Pandas is undoubtedly one of the most important Python libraries in data science and machine learning. Many practitioners in the field are using it on a daily basis. But even as an experienced user, you might have been puzzled by this warning: SettingWithCopyWarning. A value is trying to be set on a copy of a slice from a DataFrame. Try using .loc[row_indexer,col_indexer] = value instead.
It could be tempting to just ignore it, especially when the code does what you wanted. But taking the warning seriously does not only prevent bugs from happening in your data pipeline, it is also a good way to understand the internals of Pandas better. In this post, I will look at two different data transformations that both raise the warning, but operate differently.
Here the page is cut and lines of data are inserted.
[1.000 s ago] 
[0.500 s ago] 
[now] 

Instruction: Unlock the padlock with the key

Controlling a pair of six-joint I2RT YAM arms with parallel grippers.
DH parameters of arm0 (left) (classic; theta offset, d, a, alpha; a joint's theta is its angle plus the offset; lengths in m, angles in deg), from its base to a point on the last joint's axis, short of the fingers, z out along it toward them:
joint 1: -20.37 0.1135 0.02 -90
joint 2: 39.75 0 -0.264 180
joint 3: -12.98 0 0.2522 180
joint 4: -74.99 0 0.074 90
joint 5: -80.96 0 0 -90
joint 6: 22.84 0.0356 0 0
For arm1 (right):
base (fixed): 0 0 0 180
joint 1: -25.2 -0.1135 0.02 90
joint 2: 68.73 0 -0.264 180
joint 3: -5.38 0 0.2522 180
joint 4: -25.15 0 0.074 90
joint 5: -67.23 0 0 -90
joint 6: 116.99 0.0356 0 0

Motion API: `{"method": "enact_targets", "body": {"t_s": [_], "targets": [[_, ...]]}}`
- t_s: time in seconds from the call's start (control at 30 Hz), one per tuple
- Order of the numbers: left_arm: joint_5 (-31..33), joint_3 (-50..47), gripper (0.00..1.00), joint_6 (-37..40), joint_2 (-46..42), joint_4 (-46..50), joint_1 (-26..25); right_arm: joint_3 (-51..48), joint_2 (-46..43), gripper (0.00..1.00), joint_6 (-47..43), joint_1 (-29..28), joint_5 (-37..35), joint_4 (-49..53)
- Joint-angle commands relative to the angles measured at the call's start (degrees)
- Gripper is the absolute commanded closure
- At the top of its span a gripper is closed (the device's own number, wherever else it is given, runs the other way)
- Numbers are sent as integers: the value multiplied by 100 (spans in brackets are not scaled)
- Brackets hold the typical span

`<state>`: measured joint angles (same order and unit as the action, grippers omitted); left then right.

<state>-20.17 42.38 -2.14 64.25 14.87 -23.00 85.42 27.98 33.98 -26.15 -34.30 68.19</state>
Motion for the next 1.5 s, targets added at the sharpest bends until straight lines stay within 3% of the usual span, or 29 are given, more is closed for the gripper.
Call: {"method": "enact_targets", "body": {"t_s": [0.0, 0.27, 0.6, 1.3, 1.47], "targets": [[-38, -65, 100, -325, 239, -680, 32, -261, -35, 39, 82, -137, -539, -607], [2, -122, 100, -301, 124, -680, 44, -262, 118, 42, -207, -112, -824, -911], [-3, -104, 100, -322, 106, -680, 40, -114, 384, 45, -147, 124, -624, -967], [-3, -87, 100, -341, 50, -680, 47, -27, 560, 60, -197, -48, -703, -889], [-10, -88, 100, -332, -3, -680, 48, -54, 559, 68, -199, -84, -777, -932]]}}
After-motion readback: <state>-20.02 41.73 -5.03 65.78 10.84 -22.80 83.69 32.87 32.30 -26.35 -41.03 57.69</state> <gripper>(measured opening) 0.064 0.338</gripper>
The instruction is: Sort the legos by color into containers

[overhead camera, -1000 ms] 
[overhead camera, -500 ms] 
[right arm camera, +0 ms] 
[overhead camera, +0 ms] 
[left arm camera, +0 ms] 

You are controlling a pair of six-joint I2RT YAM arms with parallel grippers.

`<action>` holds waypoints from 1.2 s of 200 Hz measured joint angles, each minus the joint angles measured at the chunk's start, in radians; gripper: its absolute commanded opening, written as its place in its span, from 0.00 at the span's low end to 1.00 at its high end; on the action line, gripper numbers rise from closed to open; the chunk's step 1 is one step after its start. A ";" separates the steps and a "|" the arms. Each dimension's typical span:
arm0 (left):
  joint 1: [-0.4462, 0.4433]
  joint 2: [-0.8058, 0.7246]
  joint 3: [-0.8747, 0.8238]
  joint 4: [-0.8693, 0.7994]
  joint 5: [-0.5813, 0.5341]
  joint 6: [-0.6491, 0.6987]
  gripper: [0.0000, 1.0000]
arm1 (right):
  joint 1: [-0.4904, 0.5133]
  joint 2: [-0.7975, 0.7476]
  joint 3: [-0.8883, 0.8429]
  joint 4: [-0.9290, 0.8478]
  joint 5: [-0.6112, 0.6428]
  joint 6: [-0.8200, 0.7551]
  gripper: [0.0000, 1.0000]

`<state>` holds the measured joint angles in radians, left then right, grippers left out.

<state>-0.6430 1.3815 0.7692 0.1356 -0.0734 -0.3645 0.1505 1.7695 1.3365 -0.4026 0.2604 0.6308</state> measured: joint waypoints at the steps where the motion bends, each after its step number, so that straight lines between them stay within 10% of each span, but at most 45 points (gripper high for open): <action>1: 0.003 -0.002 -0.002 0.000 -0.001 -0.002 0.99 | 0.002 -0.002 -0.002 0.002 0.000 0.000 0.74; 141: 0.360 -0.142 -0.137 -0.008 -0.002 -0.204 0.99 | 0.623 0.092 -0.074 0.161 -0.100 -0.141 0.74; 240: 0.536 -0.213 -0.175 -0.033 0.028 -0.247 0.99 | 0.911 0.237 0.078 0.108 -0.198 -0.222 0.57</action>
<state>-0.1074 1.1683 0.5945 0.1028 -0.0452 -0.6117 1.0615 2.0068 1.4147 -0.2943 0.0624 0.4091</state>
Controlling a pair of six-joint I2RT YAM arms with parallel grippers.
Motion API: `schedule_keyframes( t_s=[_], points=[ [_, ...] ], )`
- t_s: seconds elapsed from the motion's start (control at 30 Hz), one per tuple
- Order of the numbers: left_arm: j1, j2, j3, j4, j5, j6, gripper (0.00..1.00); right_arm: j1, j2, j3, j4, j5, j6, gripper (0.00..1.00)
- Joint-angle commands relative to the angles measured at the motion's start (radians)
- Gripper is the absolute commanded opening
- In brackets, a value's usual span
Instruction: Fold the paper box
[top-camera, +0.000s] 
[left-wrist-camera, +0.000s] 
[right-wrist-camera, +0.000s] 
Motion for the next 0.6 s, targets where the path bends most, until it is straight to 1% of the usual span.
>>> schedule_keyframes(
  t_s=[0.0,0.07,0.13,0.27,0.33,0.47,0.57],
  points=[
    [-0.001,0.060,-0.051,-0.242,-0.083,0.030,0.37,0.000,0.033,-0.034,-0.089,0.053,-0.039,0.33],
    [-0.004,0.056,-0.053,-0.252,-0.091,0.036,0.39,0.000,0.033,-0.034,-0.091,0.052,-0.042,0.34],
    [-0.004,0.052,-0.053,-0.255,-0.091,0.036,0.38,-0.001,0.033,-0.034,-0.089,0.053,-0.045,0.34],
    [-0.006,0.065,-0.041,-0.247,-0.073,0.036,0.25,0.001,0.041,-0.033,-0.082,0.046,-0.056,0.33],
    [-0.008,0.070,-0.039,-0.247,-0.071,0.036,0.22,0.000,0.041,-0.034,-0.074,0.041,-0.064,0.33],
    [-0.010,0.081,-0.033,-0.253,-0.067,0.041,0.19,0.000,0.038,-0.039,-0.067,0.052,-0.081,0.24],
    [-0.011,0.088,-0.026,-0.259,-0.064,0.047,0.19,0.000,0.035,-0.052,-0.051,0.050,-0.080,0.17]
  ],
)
Let us assume we have the following dataframe:
d = {'col1': [1.0, 2.0, 3.0], 'col2': [4.0, 5.0, np.nan]}
df = pd.DataFrame(data=d)
print(df)
# col1 col2
# 0 1.0 4.0
# 1 2.0 5.0
# 2 3.0 NaN
Causes of the warning
Example 1
The first cause of the warning occurs like this: We might want to drop the missing values and call dropna()
on our dataframe.
df_no_na = df.dropna()
print(df_no_na)
# col1 col2
# 0 1 3.0
# 1 2 4.0
We got a new dataframe df_no_na
. Pandas removed the row with missing values. Good job! Let’s continue our transformation, by creating a third column, which is the sum of column one and two.
df_no_na.['new_column'] = df_no_na['col1'] + df_no_na['col2']
# SettingWithCopyWarning: A value is trying to be set on a copy of a slice from a DataFrame. Try using .loc[row_indexer,col_indexer] = value instead.
Oh no! We got SettingWithCopyWarning
. Maybe we should just follow the instructions and use .loc[]
indexing?
df_no_na.loc[:,'new_column'] = df_no_na['col1'] + df_no_na['col2']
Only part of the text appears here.